= WORK REQUEST =
Please copy out the full listing that follows exactly; no picture belongs in the copy.

= SUPPLIED MATERIAL =
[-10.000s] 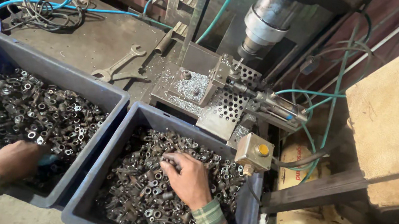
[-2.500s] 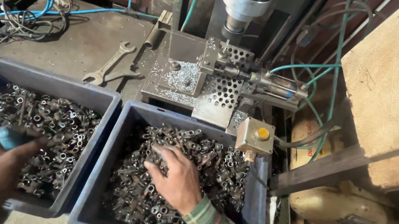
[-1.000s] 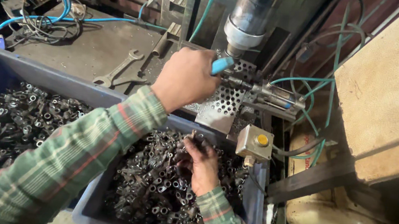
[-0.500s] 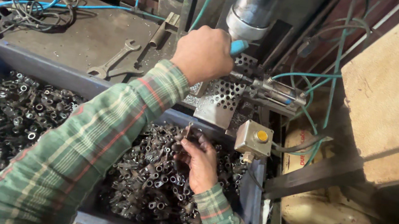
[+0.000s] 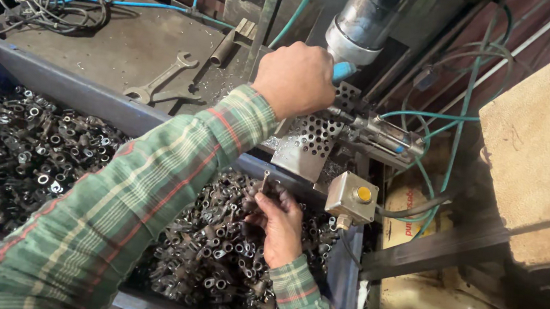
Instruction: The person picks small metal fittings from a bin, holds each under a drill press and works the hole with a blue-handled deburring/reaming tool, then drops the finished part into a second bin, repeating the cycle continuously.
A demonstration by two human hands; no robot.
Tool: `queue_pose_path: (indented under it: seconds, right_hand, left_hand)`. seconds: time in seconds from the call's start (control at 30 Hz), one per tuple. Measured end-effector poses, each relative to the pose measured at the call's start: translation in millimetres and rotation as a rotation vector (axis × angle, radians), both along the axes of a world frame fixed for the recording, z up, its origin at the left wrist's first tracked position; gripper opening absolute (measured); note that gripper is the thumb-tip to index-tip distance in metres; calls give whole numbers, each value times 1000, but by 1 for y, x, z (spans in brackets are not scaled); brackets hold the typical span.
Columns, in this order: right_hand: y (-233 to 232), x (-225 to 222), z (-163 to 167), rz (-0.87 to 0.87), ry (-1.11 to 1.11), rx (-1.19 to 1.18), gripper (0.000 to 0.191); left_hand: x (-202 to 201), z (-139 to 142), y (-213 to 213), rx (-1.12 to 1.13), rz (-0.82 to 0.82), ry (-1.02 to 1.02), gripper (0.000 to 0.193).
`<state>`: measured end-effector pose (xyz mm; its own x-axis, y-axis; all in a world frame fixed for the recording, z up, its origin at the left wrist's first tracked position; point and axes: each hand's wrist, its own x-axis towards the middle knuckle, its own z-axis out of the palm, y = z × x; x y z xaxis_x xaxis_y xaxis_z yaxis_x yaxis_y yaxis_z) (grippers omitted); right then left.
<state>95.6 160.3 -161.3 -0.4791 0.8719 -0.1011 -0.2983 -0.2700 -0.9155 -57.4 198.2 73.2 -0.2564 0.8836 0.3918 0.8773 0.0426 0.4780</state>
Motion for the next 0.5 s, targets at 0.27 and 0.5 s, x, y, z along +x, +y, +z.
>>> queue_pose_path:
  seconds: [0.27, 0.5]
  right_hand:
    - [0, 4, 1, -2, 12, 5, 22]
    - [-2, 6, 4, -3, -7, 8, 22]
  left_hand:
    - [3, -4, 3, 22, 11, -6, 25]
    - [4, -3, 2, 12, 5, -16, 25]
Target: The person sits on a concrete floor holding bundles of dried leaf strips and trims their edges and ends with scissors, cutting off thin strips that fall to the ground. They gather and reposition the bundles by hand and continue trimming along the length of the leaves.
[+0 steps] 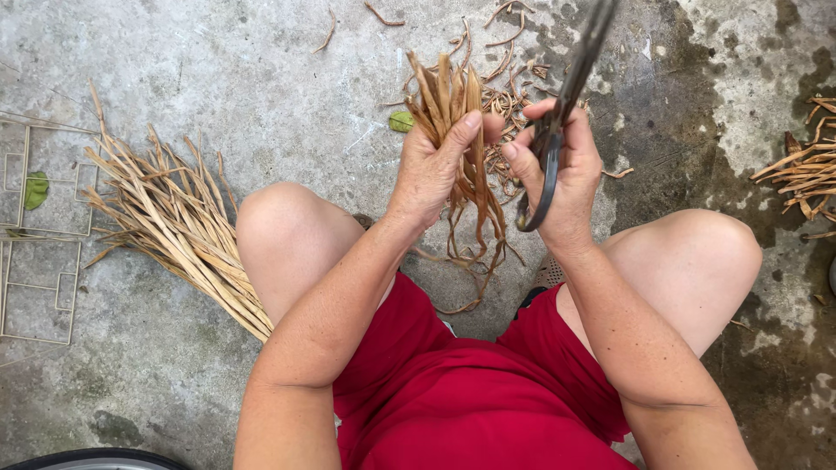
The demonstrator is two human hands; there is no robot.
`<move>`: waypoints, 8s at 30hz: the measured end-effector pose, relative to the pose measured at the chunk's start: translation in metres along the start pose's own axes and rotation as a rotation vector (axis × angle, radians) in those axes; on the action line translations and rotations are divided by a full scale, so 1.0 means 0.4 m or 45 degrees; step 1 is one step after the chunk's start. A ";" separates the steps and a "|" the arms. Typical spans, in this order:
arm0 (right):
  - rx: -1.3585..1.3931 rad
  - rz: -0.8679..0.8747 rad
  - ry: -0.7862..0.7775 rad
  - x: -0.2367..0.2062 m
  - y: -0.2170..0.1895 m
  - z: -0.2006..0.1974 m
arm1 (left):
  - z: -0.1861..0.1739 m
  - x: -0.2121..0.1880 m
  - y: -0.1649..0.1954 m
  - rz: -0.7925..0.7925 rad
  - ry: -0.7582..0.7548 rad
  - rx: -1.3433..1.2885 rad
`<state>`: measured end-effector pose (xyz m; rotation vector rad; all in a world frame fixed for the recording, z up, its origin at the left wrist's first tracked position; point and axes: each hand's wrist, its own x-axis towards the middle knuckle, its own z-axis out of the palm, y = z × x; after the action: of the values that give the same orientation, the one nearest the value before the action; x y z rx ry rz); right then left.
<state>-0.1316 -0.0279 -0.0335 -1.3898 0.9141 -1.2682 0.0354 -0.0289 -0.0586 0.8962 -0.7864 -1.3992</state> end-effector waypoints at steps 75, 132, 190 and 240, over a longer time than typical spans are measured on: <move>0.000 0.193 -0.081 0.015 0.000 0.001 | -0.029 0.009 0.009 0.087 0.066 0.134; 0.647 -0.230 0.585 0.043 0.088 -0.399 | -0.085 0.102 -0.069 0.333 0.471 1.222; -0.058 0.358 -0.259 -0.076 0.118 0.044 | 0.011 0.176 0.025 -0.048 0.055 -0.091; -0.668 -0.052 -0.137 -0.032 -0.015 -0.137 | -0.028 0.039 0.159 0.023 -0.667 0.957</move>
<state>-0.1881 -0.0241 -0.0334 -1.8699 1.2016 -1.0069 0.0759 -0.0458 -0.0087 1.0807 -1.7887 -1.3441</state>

= SOLUTION TO THIS PROBLEM =
[-10.000s] 
[-2.500s] 
[-1.000s] 
[-0.500s] 
[+0.000s] 
Instruction: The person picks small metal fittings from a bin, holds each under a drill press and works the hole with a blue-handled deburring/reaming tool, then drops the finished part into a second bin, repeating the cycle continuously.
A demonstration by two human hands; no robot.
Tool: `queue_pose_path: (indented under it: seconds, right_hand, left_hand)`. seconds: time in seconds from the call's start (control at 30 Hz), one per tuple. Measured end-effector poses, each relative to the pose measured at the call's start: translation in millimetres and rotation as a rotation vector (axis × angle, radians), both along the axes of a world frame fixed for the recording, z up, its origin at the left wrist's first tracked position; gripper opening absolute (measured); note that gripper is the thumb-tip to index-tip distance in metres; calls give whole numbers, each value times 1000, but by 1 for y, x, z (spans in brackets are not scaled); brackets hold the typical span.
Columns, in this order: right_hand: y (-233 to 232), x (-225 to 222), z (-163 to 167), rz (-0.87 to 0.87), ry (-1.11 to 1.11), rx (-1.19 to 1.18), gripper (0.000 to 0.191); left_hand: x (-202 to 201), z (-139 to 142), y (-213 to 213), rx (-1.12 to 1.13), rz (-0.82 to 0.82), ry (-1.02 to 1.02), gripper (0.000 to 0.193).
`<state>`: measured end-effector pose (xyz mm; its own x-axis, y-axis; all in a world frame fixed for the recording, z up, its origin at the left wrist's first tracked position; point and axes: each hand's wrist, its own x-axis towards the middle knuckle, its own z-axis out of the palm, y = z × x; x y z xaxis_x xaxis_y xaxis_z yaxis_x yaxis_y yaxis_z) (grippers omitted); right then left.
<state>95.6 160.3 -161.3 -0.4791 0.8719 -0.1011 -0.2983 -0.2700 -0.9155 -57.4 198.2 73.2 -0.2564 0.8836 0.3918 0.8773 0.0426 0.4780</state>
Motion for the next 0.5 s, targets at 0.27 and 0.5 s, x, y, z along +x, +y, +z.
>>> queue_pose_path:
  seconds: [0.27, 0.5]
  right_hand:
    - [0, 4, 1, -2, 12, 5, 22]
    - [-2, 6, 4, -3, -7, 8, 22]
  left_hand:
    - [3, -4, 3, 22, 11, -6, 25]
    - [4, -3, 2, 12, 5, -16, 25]
Target: The person sits on a concrete floor holding bundles of dried leaf strips and trims their edges and ends with scissors, cutting off thin strips that fall to the ground. They gather and reposition the bundles by hand and continue trimming along the length of the leaves.
[+0 steps] 
The demonstrator is two human hands; there is no robot.
`<move>`: waypoints, 8s at 30hz: the measured end-effector pose, relative to the pose measured at the chunk's start: translation in metres along the start pose's own axes and rotation as a rotation vector (axis × angle, radians) in those axes; on the action line translations and rotations are divided by a full scale, so 1.0 means 0.4 m or 45 degrees; step 1 is one step after the chunk's start. A ";" separates the steps and a "|" the arms. Typical spans, in this order:
arm0 (right):
  - rx: -1.3585..1.3931 rad
  - rz: -0.8679..0.8747 rad
  - ry: -0.7862..0.7775 rad
  - x: -0.2367..0.2062 m
  - y: -0.2170..0.1895 m
  - z: -0.2006..0.1974 m
arm1 (left):
  - z: -0.1861..0.1739 m
  - x: -0.2121..0.1880 m
  - y: -0.1649..0.1954 m
  - rz: -0.7925..0.7925 rad
  - ry: -0.7582..0.7548 rad
  - rx: -1.3433..1.2885 rad
`<state>`: measured end-effector pose (xyz m; rotation vector rad; all in a world frame fixed for the recording, z up, its origin at the left wrist's first tracked position; point and axes: each hand's wrist, its own x-axis towards the middle knuckle, its own z-axis out of the palm, y = z × x; after the action: of the values that give the same orientation, the one nearest the value before the action; x y z rx ry rz); right then left.
<state>-0.1316 -0.0279 -0.0335 -1.3898 0.9141 -1.2682 0.0354 -0.0289 -0.0586 0.8962 -0.7864 -1.3992</state> end-effector waypoints at steps 75, 132, 190 and 240, over a longer time than typical spans are measured on: <move>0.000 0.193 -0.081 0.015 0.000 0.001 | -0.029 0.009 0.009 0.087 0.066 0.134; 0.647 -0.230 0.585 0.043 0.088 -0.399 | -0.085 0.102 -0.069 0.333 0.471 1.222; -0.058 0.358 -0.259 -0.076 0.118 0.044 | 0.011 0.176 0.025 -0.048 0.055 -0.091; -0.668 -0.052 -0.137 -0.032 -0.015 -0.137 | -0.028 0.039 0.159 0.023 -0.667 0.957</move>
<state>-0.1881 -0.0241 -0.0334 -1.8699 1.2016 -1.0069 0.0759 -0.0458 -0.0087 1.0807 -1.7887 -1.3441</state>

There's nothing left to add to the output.